We shall follow the general steps necessary for making any recombinant DNA and apply them to insulin. Type of donor DNA The choice of DNA to be used as the donor might seem to be obvious, but there are actually three possibilities. • Genomic DNA. This DNA is obtained directly from the chromosomes of the organism under study. It is the most straightforward source of DNA. It needs to be cut up before cloning is possible. • cDNA. Complementary DNA (cDNA) is a double-stranded DNA version of an mRNA molecule.

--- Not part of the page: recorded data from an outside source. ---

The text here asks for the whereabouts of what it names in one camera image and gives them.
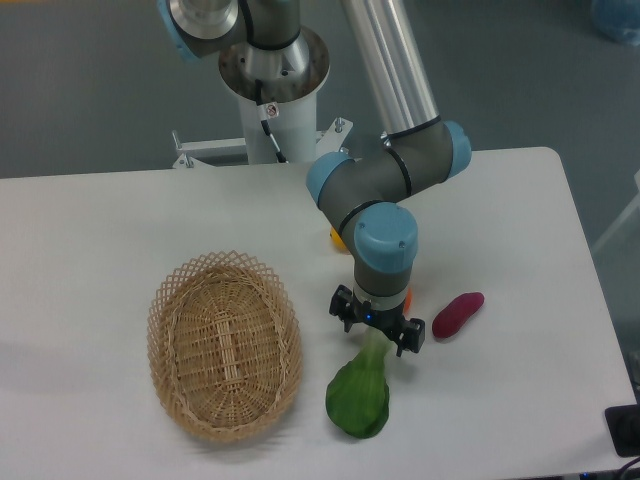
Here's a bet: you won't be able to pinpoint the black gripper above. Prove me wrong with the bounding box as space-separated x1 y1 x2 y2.
329 284 425 357

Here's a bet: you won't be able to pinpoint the green bok choy vegetable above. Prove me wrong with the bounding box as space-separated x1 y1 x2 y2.
325 328 391 439

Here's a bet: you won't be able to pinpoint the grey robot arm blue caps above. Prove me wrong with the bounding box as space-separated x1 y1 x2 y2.
158 1 472 353

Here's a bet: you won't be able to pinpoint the orange tangerine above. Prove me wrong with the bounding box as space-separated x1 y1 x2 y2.
403 287 413 314

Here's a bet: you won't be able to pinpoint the purple sweet potato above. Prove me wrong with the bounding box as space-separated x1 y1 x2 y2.
432 292 485 340

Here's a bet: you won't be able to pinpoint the yellow mango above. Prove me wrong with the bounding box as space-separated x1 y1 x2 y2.
330 228 350 254

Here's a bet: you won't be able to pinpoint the woven wicker basket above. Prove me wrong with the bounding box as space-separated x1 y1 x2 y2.
147 251 303 443

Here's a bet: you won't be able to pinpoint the black device at table edge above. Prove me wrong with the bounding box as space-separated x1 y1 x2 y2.
604 404 639 458

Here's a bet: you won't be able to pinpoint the blue plastic bag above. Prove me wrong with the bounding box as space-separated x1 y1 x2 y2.
590 0 639 47

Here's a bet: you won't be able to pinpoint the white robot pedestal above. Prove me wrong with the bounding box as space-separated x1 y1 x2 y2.
237 93 317 165

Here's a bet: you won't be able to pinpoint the white metal base frame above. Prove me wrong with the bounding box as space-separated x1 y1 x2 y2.
170 117 391 169

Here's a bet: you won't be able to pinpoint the black cable on pedestal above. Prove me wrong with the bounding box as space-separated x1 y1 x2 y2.
254 78 290 165

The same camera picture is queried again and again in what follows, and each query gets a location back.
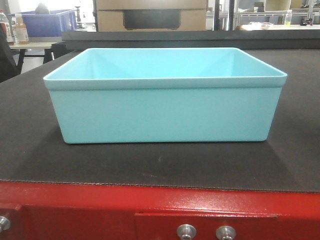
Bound yellow liquid bottle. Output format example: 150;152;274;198
284;9;292;27

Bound red conveyor frame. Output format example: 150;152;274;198
0;181;320;240

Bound silver bolt right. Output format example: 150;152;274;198
215;226;237;240

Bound light blue plastic bin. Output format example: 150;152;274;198
43;47;287;144

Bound drink bottle orange label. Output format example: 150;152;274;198
14;13;29;45

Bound bottle red label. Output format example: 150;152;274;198
0;9;14;45

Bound black conveyor belt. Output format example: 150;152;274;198
0;49;320;193

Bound silver bolt left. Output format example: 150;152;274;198
0;215;11;233

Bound cardboard box with black panel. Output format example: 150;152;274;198
95;0;207;32

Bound silver bolt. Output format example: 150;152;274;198
215;226;237;240
0;215;11;233
177;224;197;240

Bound silver bolt middle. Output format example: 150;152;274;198
177;224;197;240

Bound white side table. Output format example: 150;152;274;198
9;36;62;73

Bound blue crate on table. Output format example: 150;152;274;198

In higher eukaryotes, an mRNA is a more useful predictor of a polypeptide sequence than is a genomic sequence, because the introns have been spliced out. Researchers prefer to use cDNA rather than mRNA itself because RNAs are inherently less stable than DNA and techniques for routinely amplifying and purifying individual RNA molecules do not exist. The cDNA is made from mRNA with the use of a special enzyme called reverse transcriptase, originally isolated from retroviruses. Using an mRNA molecule as a template, reverse transcriptase synthesizes a single-stranded DNA molecule that can then be used as a template for double-stranded DNA synthesis (Figure 11-2 ).